Le Parlement européen a adopté une résolution sur les homicides par compassion en Ouganda.

Le texte adopté en plénière avait été déposé par les groupes PPE, S&D, ALDE, ECR, GUE/NGL et Verts/ALE.

Pour rappel, les «homicides par compassion» sont une pratique selon laquelle les parents d’enfants handicapés tuent ces enfants ou les laissent mourir en les affamant ou en leur refusant tout soin médical en raison de la conviction qu’il vaut mieux que ces enfants meurent plutôt que de devoir vivre avec un handicap douloureux et incurable.

Le Parlement a fermement condamné la mise à mort injustifiable et inhumaine d’enfants et de nouveau-nés handicapés. Il a fait part de sa plus grande inquiétude face aux «homicides par compassion» dont sont victimes les enfants handicapés en Ouganda et dans tous les pays concernés.

Il a appelé, en particulier :

  • à la disparition de tels actes de violence, de cruauté et de tortures à l’égard d’enfants ;
  • à lutter contre les croyances superstitieuses néfastes qui perpétuent ces pratiques dirigées contre les enfants ;
  • à soutenir les familles des personnes handicapées, afin qu’elles puissent élever leurs enfants à leur domicile ;
  • à créer des services de soutien de qualité à l’attention des familles d’enfants handicapés dans tout le pays, qui incluent notamment un soutien financier suffisant et des prestations permettant aux familles de prendre soin de leurs enfants handicapés ;
  • la commission ougandaise des droits de l’homme à élaborer un plan national concret pour encadrer sa compétence de contrôle et favoriser des interactions plus structurées avec l’ensemble des organisations de personnes handicapées dans le pays ;
  • les autorités à veiller à l’enregistrement de tous les enfants à la naissance, y compris les enfants handicapés ;
  • à redoubler d’efforts pour promouvoir les droits et la dignité des enfants handicapés en Ouganda.

La Commission et les États membres sont appelés à soutenir les efforts déployés par le gouvernement, les ONG et la société civile en Ouganda en vue d’élaborer et de mettre en œuvre des politiques adaptées aux besoins et aux droits des personnes handicapées, fondées sur la non-discrimination, l’inclusion sociale et l’égalité d’accès aux soins de santé et à d’autres services sociaux.
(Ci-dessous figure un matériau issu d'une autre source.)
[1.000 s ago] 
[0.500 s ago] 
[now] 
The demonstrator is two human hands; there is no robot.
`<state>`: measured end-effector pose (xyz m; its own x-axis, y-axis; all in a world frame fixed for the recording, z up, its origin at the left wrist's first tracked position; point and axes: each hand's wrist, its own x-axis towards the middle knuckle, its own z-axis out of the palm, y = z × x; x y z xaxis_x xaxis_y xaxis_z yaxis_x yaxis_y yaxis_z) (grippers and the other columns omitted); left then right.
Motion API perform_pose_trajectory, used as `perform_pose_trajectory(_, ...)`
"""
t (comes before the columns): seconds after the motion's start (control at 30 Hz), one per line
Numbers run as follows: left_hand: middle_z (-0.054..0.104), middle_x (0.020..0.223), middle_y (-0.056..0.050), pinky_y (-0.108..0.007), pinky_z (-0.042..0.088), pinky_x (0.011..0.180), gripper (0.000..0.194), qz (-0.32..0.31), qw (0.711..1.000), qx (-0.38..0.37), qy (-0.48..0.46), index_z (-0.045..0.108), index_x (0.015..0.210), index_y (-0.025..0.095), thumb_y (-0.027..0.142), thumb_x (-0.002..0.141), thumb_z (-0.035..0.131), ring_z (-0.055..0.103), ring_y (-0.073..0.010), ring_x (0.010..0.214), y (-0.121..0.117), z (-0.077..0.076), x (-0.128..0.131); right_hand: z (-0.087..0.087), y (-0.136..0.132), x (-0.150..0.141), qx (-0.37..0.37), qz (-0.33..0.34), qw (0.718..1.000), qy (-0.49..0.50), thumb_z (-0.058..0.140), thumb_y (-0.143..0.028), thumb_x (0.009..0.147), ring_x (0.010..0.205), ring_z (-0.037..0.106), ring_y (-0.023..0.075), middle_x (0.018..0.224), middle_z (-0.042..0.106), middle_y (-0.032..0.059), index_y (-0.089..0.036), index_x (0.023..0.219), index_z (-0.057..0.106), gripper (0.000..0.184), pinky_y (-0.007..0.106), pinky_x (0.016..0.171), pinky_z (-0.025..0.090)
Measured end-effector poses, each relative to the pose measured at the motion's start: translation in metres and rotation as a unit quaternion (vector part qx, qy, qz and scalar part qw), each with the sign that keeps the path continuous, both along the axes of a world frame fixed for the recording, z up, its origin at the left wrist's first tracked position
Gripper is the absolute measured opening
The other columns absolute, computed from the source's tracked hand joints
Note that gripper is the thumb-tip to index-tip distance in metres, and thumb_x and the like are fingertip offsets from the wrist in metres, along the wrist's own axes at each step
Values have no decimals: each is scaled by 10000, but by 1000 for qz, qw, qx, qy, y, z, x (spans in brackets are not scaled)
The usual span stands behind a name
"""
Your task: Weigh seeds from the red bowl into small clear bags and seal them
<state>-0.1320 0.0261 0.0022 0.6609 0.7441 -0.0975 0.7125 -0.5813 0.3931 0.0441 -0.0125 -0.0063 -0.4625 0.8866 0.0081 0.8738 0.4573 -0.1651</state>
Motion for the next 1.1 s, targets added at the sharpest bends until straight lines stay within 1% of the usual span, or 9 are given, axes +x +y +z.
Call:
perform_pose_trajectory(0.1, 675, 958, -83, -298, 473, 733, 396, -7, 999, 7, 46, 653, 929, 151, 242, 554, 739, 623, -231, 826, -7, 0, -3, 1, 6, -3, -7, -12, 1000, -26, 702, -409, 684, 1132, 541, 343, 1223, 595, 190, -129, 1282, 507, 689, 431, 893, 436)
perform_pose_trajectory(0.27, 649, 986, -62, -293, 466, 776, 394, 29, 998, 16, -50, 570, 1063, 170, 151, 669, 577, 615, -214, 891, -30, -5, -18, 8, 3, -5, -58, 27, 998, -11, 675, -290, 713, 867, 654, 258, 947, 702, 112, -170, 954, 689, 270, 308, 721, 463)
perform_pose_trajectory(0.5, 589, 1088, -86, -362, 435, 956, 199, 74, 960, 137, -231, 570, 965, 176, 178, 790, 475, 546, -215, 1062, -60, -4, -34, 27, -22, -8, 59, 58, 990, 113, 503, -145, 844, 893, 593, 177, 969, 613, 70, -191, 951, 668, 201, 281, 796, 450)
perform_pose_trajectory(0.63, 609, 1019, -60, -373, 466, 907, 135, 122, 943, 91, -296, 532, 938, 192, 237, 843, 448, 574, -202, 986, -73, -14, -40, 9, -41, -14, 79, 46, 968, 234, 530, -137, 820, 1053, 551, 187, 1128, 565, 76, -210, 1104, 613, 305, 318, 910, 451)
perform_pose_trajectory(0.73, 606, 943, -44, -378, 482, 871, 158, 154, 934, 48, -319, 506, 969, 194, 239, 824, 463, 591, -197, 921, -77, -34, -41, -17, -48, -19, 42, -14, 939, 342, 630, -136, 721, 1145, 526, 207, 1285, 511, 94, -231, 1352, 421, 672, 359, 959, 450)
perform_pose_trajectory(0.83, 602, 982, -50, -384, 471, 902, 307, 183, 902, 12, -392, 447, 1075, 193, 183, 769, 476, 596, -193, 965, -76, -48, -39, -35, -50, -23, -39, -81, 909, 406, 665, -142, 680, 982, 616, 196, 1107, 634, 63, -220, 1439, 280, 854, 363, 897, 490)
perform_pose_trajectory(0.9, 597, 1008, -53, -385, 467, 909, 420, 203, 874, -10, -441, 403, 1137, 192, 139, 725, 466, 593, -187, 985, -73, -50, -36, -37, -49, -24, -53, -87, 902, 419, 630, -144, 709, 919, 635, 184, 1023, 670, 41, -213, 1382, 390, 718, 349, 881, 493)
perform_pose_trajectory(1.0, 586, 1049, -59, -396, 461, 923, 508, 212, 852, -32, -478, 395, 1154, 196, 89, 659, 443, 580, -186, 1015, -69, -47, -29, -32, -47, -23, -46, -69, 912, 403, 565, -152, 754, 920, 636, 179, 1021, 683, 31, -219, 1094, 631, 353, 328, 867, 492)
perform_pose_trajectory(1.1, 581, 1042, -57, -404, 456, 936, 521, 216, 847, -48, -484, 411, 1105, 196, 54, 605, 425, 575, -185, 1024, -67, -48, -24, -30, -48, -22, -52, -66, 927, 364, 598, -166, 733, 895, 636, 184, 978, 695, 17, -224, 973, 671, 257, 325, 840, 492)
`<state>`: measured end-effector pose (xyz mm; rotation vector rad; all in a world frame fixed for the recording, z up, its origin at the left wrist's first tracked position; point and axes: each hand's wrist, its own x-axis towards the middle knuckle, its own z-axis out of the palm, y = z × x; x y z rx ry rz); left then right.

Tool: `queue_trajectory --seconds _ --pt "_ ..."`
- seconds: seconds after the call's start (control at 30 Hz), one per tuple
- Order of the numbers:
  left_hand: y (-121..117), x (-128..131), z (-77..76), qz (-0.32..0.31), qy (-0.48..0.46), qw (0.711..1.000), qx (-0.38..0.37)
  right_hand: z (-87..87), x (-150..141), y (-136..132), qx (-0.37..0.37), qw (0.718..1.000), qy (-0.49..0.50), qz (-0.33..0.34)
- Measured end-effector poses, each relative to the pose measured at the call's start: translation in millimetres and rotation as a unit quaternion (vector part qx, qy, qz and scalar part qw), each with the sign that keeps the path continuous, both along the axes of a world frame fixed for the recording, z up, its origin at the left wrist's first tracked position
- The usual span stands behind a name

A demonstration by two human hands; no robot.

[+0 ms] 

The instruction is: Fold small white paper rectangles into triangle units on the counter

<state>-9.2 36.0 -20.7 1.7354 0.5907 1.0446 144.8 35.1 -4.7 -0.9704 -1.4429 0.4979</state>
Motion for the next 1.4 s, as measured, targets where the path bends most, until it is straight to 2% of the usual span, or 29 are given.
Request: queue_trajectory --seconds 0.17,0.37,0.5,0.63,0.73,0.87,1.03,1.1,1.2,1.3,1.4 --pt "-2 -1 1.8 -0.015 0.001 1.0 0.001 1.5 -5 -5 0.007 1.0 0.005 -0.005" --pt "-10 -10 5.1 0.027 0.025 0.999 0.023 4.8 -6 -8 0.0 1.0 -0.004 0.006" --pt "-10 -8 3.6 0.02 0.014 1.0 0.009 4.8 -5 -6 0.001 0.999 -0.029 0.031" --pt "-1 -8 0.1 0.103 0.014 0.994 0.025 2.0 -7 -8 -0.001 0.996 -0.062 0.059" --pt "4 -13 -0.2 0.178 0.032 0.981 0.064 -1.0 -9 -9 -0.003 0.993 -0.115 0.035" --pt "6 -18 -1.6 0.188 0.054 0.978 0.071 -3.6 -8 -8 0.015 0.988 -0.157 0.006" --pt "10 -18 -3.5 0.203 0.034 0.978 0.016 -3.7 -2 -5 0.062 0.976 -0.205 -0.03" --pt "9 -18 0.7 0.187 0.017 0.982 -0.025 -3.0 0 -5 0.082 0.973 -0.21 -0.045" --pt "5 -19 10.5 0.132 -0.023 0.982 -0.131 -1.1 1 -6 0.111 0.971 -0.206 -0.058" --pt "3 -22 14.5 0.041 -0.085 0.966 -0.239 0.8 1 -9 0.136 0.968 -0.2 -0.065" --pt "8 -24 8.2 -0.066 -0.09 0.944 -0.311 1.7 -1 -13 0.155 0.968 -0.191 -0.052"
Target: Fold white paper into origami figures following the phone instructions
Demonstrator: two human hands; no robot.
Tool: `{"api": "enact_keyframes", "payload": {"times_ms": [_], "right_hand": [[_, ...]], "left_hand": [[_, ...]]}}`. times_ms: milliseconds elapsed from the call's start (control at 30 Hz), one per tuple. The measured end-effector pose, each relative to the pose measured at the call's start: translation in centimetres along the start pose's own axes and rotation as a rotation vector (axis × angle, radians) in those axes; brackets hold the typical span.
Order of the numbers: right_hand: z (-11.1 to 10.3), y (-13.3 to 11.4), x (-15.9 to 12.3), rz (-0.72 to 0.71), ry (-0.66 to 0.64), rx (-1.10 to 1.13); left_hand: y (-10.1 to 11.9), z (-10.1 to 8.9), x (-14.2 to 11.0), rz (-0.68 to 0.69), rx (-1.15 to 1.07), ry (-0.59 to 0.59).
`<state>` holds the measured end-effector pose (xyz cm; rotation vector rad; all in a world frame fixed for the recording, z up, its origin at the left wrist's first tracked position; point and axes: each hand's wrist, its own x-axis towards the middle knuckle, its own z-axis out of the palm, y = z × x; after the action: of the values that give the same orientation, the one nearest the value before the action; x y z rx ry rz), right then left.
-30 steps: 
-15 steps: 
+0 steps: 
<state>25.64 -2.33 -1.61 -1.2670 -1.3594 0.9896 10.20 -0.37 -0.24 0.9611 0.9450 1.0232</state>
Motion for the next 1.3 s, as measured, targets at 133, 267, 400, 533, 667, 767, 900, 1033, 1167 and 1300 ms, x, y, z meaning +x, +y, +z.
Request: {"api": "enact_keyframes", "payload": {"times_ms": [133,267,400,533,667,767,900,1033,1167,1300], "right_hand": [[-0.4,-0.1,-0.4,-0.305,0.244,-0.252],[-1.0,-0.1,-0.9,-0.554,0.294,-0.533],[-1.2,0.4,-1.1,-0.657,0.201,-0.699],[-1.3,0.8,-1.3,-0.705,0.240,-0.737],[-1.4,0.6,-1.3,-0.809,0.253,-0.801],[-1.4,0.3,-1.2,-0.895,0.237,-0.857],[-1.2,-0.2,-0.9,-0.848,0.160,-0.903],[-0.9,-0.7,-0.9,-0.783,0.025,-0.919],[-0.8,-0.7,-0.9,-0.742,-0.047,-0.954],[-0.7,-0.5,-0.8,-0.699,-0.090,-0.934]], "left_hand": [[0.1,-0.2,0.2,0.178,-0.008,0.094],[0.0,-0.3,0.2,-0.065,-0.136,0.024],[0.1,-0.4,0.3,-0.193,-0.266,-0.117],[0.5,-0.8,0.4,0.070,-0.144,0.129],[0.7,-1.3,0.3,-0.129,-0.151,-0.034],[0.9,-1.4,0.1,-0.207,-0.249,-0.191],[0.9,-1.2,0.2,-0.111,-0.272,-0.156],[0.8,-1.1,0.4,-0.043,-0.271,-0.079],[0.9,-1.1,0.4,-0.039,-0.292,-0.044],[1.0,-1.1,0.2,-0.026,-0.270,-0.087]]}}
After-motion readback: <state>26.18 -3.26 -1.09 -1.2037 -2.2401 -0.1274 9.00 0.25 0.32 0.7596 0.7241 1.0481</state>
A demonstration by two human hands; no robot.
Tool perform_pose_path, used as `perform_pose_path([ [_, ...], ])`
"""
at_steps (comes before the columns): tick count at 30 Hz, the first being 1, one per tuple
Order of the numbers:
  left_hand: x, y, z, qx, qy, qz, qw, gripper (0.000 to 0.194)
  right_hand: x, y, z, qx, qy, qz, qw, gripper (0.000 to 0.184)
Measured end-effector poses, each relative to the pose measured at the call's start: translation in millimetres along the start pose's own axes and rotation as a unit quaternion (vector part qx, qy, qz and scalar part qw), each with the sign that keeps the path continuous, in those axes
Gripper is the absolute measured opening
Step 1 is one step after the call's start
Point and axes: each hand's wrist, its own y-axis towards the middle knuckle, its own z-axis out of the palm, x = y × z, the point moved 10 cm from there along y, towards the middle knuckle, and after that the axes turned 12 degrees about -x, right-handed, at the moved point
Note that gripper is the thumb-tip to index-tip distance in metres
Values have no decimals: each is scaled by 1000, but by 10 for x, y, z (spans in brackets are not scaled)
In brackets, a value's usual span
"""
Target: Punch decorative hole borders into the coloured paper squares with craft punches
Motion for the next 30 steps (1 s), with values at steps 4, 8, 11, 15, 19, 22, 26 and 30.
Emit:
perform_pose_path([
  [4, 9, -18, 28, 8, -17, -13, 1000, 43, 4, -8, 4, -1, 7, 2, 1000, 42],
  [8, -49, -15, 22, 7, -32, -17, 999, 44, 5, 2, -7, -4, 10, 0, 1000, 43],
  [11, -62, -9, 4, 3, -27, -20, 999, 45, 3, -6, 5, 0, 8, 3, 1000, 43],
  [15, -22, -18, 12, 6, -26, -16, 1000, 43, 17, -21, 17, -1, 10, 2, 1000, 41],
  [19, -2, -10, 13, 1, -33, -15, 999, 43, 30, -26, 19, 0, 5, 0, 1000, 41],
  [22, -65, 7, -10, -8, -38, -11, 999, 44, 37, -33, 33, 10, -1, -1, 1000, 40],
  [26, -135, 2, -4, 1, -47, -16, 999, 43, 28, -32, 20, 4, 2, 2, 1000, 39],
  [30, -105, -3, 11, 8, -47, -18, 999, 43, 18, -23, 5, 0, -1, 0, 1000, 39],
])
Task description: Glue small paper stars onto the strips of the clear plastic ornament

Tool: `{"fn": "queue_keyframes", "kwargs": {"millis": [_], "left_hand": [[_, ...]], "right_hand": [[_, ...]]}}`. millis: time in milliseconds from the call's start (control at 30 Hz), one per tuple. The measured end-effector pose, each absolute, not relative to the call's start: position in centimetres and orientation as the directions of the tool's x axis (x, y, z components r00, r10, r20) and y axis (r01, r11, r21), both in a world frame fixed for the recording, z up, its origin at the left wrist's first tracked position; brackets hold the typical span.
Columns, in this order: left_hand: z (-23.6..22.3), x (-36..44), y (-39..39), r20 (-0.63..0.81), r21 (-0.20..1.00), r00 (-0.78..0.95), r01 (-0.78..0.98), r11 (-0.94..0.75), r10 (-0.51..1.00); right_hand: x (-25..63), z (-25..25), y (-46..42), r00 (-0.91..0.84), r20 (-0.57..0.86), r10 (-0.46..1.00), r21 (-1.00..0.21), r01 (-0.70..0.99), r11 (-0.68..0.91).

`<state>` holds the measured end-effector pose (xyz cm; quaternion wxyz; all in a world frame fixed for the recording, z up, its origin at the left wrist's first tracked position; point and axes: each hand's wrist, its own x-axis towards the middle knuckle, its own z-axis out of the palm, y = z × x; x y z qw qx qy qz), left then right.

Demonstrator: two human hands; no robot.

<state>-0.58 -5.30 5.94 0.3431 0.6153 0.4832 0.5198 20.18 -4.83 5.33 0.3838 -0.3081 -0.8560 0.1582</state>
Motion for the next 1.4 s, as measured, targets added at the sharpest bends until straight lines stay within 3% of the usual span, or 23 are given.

Un forum destiné à l’échange de bonnes pratiques avec les autres donateurs internationaux de façon à permettre l’échange de pratiques exemplaires en matière d’intégration des enfants handicapés devrait également être développé.

Le Parlement a invité l’Union à tirer parti du poids politique que lui confèrent les programmes d’aide au développement, notamment les programmes d’appui budgétaire, afin d’améliorer la défense et la promotion des droits de l’homme en Ouganda. La Commission devrait vérifier s’il est possible d’améliorer l’aide apportée, par des financements ou en coordination avec les établissements locaux, afin d’améliorer l’assistance médicale des enfants handicapés et de permettre à leurs familles de recevoir l’aide dont elles ont besoin de toute urgence.

En dernier lieu, la résolution a insisté sur la nécessité d’encourager les politiques d’inclusion sur tous les forums des Nations unies et internationaux, étant donné que la question du handicap est actuellement absente de l’ordre du jour de la plupart des réunions internationales de haut niveau et doit être placée en priorité dans le programme politique.